| WHAT YOU WILL DO |
Only the lines from the one with "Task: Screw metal" through the last belong in the output; print them exactly as given below.

| DATASET EXTRACT |
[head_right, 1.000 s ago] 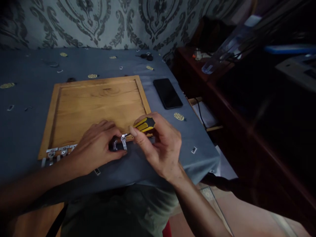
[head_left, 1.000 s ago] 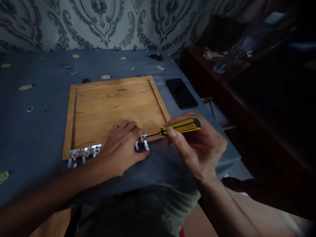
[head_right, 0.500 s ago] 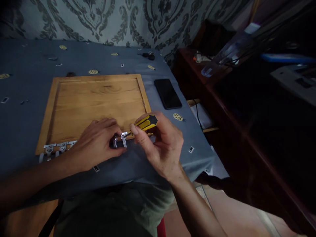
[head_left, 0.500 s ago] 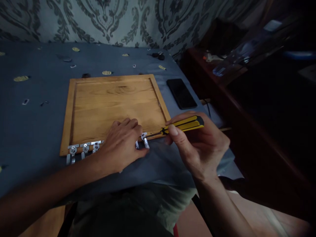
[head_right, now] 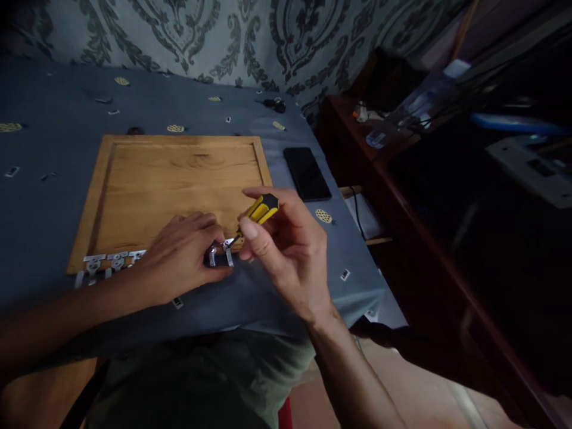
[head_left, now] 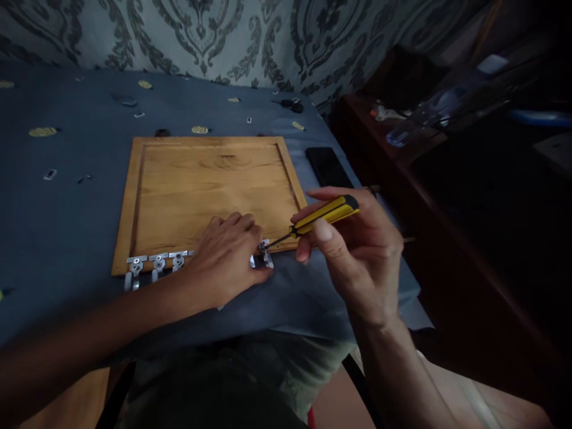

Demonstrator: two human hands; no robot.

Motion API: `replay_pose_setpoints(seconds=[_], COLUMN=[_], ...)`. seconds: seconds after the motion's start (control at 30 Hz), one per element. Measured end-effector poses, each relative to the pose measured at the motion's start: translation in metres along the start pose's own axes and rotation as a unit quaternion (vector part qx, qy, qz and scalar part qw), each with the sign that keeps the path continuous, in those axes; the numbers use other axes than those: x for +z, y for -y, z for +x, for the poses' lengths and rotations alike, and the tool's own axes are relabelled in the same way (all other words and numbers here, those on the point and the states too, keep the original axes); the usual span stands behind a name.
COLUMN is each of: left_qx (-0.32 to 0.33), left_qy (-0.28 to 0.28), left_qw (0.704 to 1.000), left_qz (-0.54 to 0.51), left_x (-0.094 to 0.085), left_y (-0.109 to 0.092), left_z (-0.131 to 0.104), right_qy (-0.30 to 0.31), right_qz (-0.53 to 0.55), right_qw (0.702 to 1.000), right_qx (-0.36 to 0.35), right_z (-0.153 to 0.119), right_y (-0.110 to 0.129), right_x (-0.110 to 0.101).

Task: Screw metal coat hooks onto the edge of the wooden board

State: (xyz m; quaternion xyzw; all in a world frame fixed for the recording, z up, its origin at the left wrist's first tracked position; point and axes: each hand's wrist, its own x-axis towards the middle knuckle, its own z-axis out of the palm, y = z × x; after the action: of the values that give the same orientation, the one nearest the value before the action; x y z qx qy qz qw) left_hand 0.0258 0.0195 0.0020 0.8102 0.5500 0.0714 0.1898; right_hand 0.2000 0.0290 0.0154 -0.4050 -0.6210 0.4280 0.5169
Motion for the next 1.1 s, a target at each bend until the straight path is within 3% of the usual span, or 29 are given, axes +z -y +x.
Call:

| SOLUTION BELOW |
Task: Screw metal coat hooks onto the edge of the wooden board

State: (xyz m; quaternion xyzw; all in a world frame fixed for the recording, z up, its origin at the left wrist's first tracked position; point and axes: each hand's wrist, its own x-axis towards the middle knuckle, its own z-axis out of the palm, y = z × x; after the action: of the values that give the same orientation, the one nearest the value before the action; x y z qx qy qz qw) left_hand 0.0258 0.0195 0.0020 0.8102 0.5500 0.0714 0.1898; right_hand 0.2000 0.0290 0.0154 -0.4050 -0.6210 0.4280 0.5169
Motion for the next 1.1 s, a target at each bend until the straight path is within 3% of the usual span, or 29 are given, axes +z -y +x.
Call:

The exercise has now been completed.